Janse van Rensburg joined the EP Kings as their defence coach at the start of 2015 and was promoted to head coach of the squad which competed in the Currie Cup.
EPRU President Cheeky Watson thanked Janse van Rensburg for his contribution to the Kings operations during his time with the union.
"We appreciate Brent's commitment to the task assigned to him and the many hours he worked in preparing the team for various competitions this year," Watson said.
"We convey our best wishes to him and his family for the future."
Janse van Rensburg's departure is another crippling blow to the Kings – currently besieged by internal political struggles as a result of the financial crisis.
Despite Janse van Rensburg's departure, EPRU officials remain confident that the Southern Kings management team will soon be put in place to continue the preparations for Super Rugby.
The South African Rugby Union last month stepped in to take control of the Kings' Super Rugby franchise, but salaries for the Eastern Province Kings (Currie Cup) players and officials remain unpaid.

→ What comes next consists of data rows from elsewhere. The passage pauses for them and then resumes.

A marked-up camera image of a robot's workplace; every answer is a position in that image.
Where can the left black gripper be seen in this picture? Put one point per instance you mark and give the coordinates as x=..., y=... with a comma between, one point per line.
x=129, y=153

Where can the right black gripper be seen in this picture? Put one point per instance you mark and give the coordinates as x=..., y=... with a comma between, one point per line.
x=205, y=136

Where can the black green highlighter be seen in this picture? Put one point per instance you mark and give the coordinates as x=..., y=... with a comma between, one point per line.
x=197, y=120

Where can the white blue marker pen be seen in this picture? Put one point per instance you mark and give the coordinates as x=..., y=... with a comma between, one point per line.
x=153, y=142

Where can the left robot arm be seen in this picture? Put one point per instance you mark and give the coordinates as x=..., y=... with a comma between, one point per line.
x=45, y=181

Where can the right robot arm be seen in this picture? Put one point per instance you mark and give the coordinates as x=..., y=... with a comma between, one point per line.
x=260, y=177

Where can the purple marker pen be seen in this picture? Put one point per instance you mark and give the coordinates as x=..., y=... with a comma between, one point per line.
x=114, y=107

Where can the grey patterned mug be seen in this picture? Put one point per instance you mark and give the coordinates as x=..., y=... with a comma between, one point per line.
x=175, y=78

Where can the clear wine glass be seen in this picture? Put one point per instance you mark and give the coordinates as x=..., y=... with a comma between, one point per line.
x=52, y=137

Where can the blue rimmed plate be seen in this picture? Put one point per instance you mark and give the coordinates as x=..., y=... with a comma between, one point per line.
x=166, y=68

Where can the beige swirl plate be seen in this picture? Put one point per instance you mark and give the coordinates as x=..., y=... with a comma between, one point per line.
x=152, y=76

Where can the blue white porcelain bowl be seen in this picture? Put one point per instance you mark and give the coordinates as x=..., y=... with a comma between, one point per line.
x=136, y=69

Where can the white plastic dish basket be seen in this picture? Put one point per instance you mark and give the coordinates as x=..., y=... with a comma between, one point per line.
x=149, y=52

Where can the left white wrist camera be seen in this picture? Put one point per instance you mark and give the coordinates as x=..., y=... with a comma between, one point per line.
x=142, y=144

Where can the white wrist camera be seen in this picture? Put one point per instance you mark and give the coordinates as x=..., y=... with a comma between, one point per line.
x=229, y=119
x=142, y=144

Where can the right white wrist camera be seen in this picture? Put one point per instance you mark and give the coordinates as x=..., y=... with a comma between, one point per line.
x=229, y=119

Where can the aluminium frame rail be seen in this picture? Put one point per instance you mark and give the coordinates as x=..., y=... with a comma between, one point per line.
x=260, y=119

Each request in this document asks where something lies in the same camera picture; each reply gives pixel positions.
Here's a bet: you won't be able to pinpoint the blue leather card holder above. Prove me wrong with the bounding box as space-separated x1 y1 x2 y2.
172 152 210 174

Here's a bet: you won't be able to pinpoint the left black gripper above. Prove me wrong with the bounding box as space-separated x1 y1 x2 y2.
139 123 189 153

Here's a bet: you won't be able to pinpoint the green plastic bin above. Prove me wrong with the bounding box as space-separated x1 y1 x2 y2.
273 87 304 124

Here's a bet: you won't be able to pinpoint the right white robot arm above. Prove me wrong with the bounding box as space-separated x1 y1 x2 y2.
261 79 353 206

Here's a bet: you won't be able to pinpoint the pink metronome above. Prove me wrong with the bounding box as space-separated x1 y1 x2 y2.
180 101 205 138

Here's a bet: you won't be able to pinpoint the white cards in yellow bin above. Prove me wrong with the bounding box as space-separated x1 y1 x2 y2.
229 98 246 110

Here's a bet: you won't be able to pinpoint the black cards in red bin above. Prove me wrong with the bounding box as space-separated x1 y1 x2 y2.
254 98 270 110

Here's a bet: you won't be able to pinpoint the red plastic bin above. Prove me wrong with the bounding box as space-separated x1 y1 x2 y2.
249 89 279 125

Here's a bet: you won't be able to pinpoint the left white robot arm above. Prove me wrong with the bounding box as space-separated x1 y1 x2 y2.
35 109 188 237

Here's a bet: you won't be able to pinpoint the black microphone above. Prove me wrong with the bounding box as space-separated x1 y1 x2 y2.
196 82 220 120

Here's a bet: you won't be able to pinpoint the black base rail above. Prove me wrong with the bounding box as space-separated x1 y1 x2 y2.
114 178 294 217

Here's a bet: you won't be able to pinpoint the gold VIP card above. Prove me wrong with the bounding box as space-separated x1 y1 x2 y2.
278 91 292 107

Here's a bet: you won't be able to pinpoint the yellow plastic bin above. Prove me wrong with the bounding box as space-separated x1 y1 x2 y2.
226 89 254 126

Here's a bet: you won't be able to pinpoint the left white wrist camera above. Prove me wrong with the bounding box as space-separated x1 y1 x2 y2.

It is expected that the SARU coaching mobi-unit will assist and support the Kings' coaching group, or whatever remains of it.
Recruiting players and staff – despite recent announcements – is becoming an increasingly difficult task, less than three months out from their return to Super Rugby.
"We are in regular discussion with SARU, who have taken over the organisation of the franchise, on the way forward and there is much work being done behind the scenes to ensure the Southern Kings squad is properly prepared for its return to Super Rugby in February," Watson said.
"Along with SARU, we are confident of putting a strong management team in place to continue with the preparations for our re-entry into Super Rugby.
"In terms of specifics, any queries can be directed to SARU.
"We would like to thank the contracted players for their commitment to the Southern Kings cause and to SARU for their assistance in the preparations of the Southern Kings franchise."
The Kings will face the Sharks on February 27 in their opening match of the 2016 season.
The fall-out has also exploded on social media networks, where letters – attributed to unnamed players – talk of Hitler-like management structures, a "diabolical mess" and even a #cheekymustfall campaign.
EPRU President Cheeky Watson last week escaped a vote-of-no-confidence motion being brought against him when a special general meeting – planned for the weekend – was postponed at the 11th hour.